- Dominique Mezzi — Vous êtes la seule organisation à proposer la grève reconductible...
Annick Coupé — Tout le monde commence à comprendre le vrai projet du gouvernement. Et que ce n’est pas au moment de la discussion parlementaire en juin qu’il faudra réagir. Tout se joue dans la ou les semaines qui viennent. D’où la proposition de discuter de grèves reconductibles. Mais la reconduction ne se décrète pas. Cela doit se discuter dans les assemblées du personnel, et avec les autres syndicats. À part la FSU qui avance cette perspective, notamment dans le primaire, les confédérations n’en parlent pas. Cela se discute chez les cheminots, aux finances avec un appel unitaire au débat. Les choses mûrissent, c’est pour cela que nous avons pris la responsabilité de poser les enjeux clairement. Non pas comme un mot d’ordre venu d’en haut, mais pour que nos équipes passent à l’offensive dans le débat avec les salariés et les autres syndicats.

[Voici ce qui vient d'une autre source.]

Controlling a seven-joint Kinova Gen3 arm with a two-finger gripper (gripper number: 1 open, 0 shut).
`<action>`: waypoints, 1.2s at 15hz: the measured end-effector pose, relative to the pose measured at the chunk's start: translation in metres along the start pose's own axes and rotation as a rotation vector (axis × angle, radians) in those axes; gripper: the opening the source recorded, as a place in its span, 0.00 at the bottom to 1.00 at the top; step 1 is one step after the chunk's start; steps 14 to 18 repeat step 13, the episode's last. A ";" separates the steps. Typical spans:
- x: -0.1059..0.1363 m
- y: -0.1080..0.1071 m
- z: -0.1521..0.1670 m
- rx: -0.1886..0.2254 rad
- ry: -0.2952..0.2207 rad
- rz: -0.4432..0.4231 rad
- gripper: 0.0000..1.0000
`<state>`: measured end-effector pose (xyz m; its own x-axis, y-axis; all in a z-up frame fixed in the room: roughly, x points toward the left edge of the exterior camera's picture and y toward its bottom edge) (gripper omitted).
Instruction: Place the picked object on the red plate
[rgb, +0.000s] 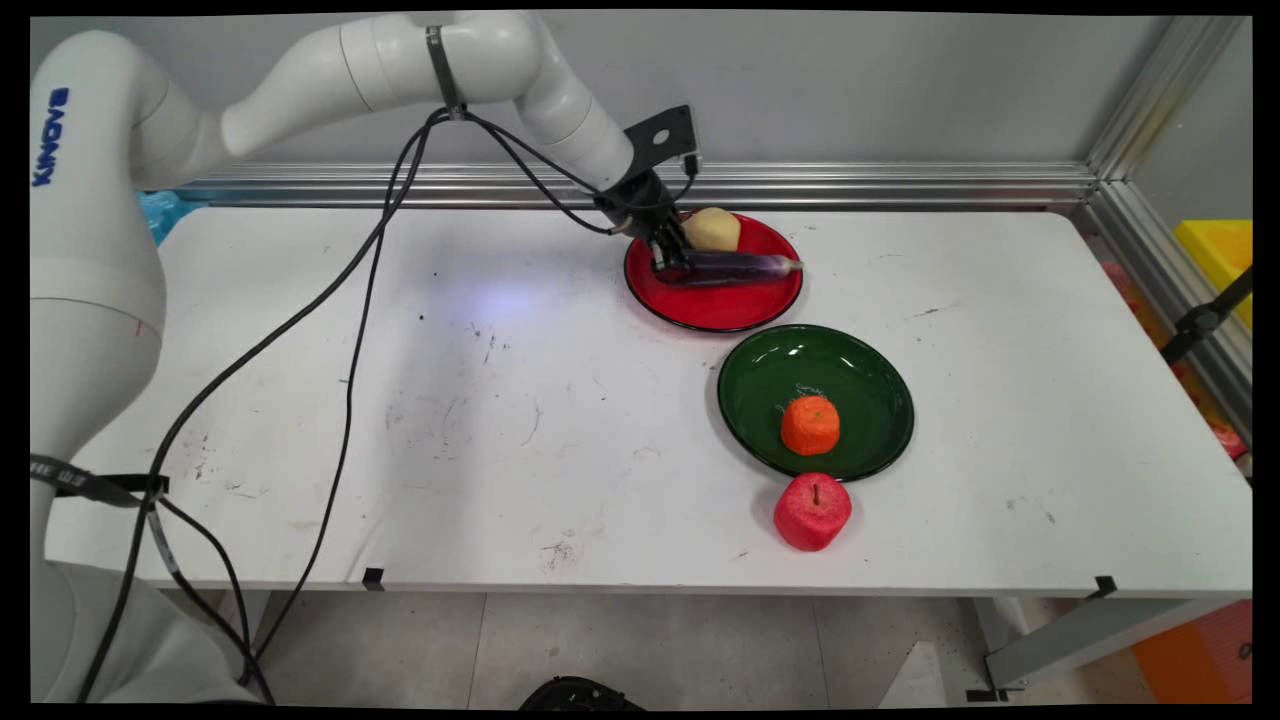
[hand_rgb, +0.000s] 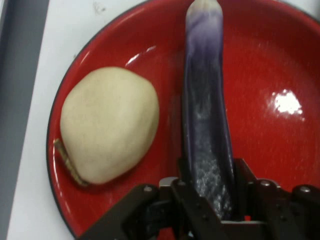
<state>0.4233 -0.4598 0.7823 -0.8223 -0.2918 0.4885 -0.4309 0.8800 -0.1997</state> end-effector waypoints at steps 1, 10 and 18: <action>-0.003 -0.002 0.000 -0.001 -0.006 -0.001 0.00; -0.016 -0.012 -0.002 0.004 -0.028 -0.017 1.00; -0.015 -0.014 -0.003 0.008 -0.024 -0.034 1.00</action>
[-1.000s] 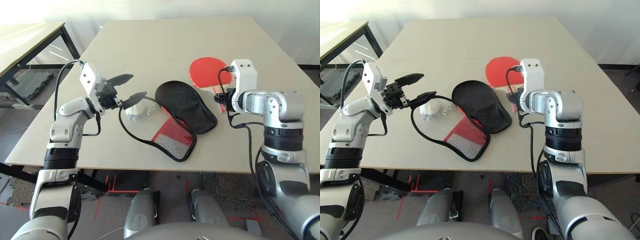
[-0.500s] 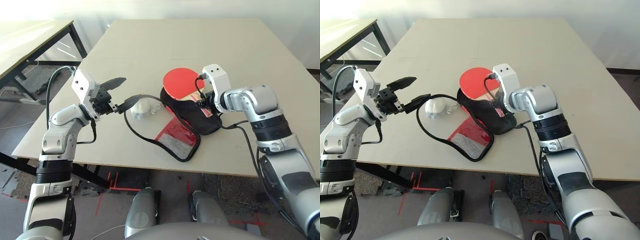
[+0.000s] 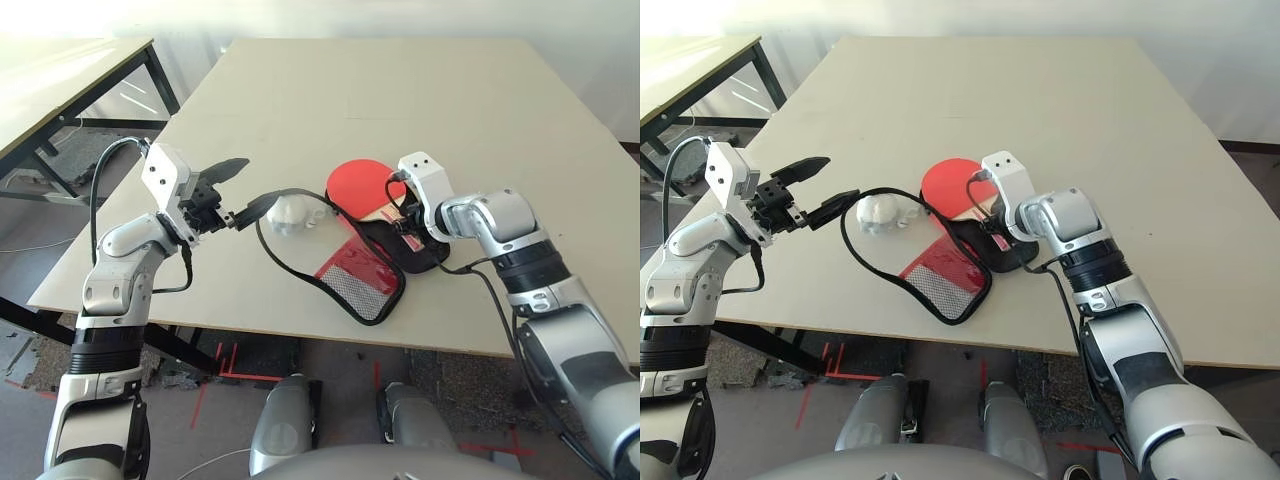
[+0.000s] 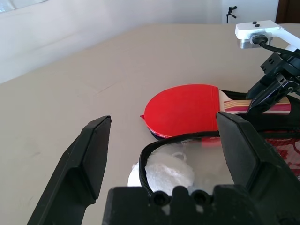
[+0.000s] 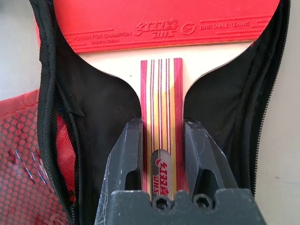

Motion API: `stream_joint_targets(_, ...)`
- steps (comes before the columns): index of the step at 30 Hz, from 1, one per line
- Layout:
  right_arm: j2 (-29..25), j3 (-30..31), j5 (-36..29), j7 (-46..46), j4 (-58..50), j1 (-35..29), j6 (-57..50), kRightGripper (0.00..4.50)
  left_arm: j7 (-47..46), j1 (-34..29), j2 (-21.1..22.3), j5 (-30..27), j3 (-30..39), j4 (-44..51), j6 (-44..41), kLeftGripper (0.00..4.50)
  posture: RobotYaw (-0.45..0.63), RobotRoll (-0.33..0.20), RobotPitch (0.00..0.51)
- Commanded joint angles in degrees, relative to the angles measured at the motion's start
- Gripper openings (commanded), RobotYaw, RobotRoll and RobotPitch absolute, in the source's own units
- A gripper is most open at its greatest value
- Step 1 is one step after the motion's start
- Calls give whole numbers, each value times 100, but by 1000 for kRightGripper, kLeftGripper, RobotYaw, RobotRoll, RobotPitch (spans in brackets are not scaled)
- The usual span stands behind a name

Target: Store the ping-pong paddle in its case and zip it.

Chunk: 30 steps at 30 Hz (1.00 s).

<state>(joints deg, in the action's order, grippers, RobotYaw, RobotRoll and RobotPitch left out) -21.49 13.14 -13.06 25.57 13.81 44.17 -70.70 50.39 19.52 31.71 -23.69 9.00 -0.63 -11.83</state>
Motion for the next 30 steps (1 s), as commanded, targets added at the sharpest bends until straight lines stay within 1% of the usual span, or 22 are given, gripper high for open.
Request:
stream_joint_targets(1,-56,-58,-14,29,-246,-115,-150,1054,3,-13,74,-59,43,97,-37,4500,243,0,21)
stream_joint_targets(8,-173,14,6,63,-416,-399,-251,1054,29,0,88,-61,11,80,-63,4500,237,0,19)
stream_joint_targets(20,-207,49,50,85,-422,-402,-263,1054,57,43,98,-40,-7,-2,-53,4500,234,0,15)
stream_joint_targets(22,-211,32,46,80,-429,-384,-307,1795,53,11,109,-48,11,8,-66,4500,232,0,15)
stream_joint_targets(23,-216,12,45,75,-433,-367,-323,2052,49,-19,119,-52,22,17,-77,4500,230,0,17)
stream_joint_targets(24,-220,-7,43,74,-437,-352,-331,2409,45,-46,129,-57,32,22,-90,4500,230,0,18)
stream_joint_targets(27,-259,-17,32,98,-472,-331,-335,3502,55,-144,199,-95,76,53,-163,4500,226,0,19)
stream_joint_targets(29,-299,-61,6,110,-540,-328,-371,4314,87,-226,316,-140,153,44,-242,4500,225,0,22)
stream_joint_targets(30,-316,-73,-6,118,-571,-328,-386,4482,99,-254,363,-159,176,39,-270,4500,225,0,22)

- Au vu de votre expérience interprofessionnelle, comment réduire le décalage entre privé et public ?
Le 3 avril, la coupure n’a pas été totale. Cela s’est vu dans les manifestations. Avec les 42 annuités, le privé est clairement concerné. Ce qui ne veut pas dire qu’il sera en tête de la lutte. Mais on ne peut ni en déduire une situation d’attente, ni espérer un niveau égal de mobilisation. Les conditions d’exercice du droit de grève sont plus difficiles. On peut être dans une situation où le secteur public sera à l’offensive, avec des participations aux manifestations. Dans la construction du mouvement, il y a la grève reconductible, mais aussi des rendez-vous généraux. Si la grève se prolonge, il faudra une autre date, entre le 13 et le 25 mai. Si la seule date est le 25, je crains que cela apparaisse comme un enterrement. De plus, l’Education nationale ne pourra rester seule.
- L’ostracisme vis-à-vis de l’union syndicale Solidaire n’est-il pas plus fort en ce moment ? Demandez-vous à participer aux réunions unitaires ?
Oui. L’appel pour le 1er février nous a clairement mis de côté. Nous avions demandé à rencontrer tous les syndicats. Et pour la première fois, nous avons rencontré FO et l’Unsa. Nous avons vu aussi la CGT. Mais nous avons senti qu’à partir du moment où la CFDT était dans le dispositif, nous étions exclus. La CGT disait vouloir respecter le cadre national. Les choses ont été différentes sur le 3 avril. Nous étions souvent dans les appels unitaires. Sur le 1er Mai, dans pas mal de villes, nous étions dans les appels. Mais nous avons globalement le sentiment d’être des « gêneurs », sur les retraites. Nous sommes les seuls à afficher l’idée d’une grève reconductible. Tout cela entre en résonnance avec des débats présents par exemple dans la CGT. Quant à FO, elle fait plus attention à l’unité, en évoquant la grève reconductible.